▸ **WHAT YOU NEED TO DO**
Lines where the string "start" appears are to be copied from the entries below.

═════ RECORD SET ═════

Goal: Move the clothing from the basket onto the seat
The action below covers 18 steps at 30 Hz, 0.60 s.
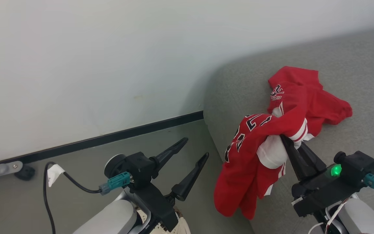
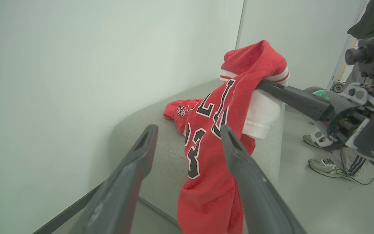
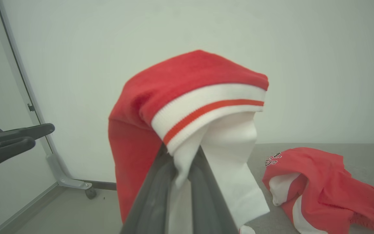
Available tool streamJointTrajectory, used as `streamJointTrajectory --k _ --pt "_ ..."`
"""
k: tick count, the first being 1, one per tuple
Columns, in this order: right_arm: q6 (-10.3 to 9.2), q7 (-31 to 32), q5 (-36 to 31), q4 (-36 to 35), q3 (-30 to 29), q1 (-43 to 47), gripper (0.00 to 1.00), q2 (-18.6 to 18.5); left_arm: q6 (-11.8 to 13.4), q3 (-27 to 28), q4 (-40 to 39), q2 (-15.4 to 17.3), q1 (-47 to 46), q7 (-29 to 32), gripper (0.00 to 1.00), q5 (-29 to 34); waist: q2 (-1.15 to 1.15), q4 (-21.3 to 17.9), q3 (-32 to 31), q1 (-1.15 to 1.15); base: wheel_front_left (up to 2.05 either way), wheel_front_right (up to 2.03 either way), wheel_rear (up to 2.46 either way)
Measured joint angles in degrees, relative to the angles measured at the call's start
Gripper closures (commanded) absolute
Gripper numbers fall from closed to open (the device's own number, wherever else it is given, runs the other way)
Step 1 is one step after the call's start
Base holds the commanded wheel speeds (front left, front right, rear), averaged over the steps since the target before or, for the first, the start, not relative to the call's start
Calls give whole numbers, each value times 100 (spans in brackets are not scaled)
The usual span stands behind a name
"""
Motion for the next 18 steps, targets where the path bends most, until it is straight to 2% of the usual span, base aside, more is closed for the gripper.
streamJointTrajectory --k 9,15,18 --pt "2 0 -83 -286 -152 19 100 -68 8 -22 -8 -68 80 0 0 5 0 -365 24 0 0 0 0" --pt "26 -1 -79 -445 -392 -458 100 -359 7 -46 -4 -144 78 0 0 5 0 -415 72 0 0 0 0" --pt "27 -18 -68 -573 -598 -695 100 -625 7 -75 -23 -147 78 0 0 7 0 -392 113 0 0 0 0"
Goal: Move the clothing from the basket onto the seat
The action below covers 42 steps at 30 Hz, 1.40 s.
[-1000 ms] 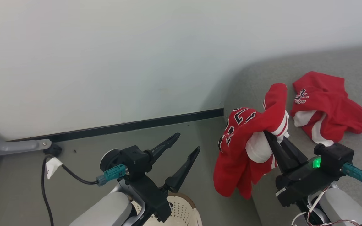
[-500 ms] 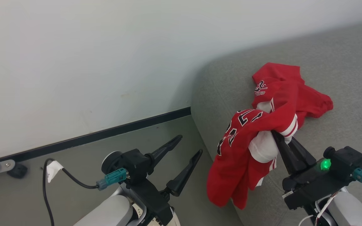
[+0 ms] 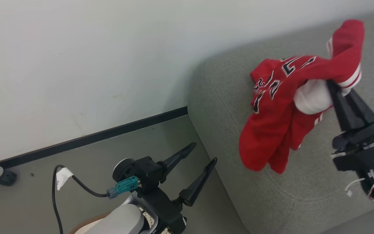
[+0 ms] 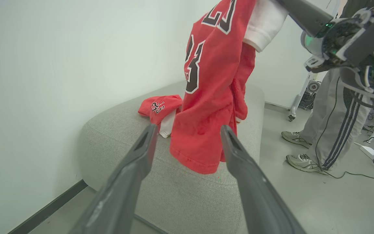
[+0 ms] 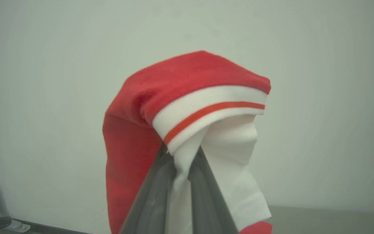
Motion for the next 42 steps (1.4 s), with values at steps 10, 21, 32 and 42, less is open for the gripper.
streamJointTrajectory --k 10,21,32,42 --pt "2 -22 290 -33 -780 -865 100 -855 18 10 -199 132 -8 1 0 59 0 165 235 0 0 0 0" --pt "3 -23 658 1284 -1256 -1465 100 -1518 46 14 -646 178 -176 103 0 210 0 414 730 1 0 0 0" --pt "-96 -18 593 2481 -1429 -1882 100 -1653 42 -2 -1036 190 -517 229 0 229 0 684 1411 1 0 0 0" --pt "-307 30 563 3138 -1206 -2245 100 -1169 13 -178 -1245 197 -931 355 0 539 1 886 2045 1 0 0 0"
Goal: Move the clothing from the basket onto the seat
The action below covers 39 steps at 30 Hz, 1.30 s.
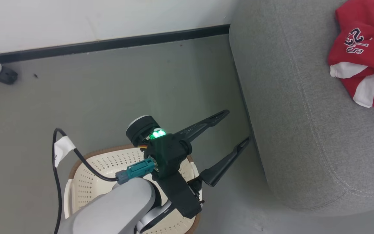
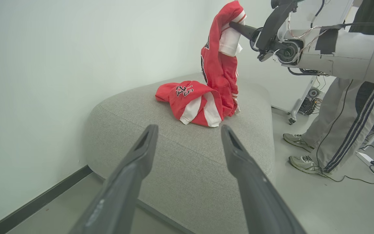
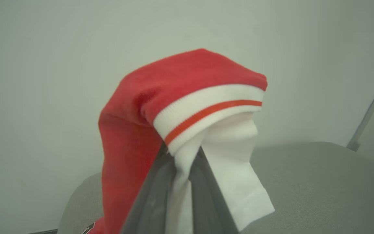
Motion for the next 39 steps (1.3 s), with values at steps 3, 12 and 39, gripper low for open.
streamJointTrajectory --k 3,12,39 --pt "1 87 -15 250 64 -89 100 64 -21 -66 -52 -30 -129 7 0 45 0 39 163 0 0 0 0" --pt "1 460 -21 1009 326 -98 100 394 -25 -157 -202 -44 -285 58 0 124 0 130 578 -1 0 0 0" --pt "207 479 -341 1739 987 279 0 767 -70 -209 430 -1 -222 -225 0 12 -1 17 139 -2 0 0 0"
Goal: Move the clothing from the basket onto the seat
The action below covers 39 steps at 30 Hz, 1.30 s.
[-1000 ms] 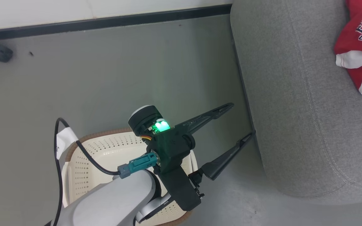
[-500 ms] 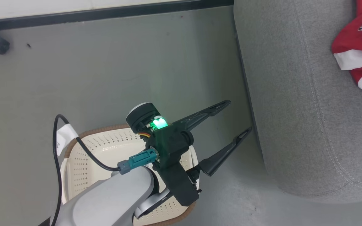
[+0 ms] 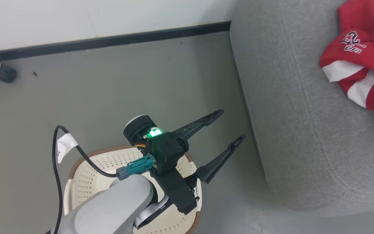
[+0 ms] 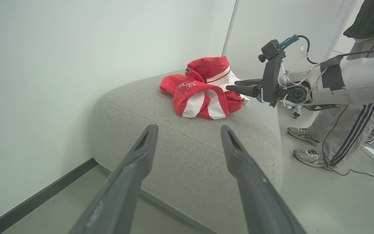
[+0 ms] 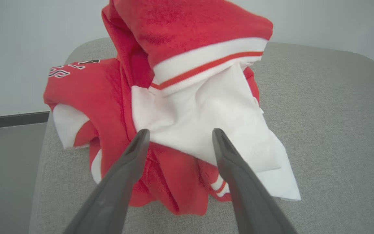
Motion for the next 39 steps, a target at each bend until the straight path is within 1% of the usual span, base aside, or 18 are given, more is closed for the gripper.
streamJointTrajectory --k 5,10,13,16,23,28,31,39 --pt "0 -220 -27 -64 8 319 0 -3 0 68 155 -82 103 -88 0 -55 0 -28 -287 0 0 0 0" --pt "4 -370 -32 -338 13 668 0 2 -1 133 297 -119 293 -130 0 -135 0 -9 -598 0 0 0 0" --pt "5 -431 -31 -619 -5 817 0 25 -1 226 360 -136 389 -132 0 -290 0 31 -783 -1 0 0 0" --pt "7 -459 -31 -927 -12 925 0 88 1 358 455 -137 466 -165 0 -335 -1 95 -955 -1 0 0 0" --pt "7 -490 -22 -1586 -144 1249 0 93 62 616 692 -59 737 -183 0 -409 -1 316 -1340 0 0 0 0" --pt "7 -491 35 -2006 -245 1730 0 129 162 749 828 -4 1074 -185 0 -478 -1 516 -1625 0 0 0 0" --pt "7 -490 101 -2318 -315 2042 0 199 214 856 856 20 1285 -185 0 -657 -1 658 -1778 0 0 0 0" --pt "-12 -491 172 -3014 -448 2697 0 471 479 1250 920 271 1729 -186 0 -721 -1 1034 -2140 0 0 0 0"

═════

▸ **RESULT BELOW**
Measured joint angles in degrees, relative to the angles measured at the call's start
Step 1 is one step after the call's start
Base holds the commanded wheel speeds (front left, front right, rear), averaged over the steps since the target before or, for the first, the start, not relative to the call's start

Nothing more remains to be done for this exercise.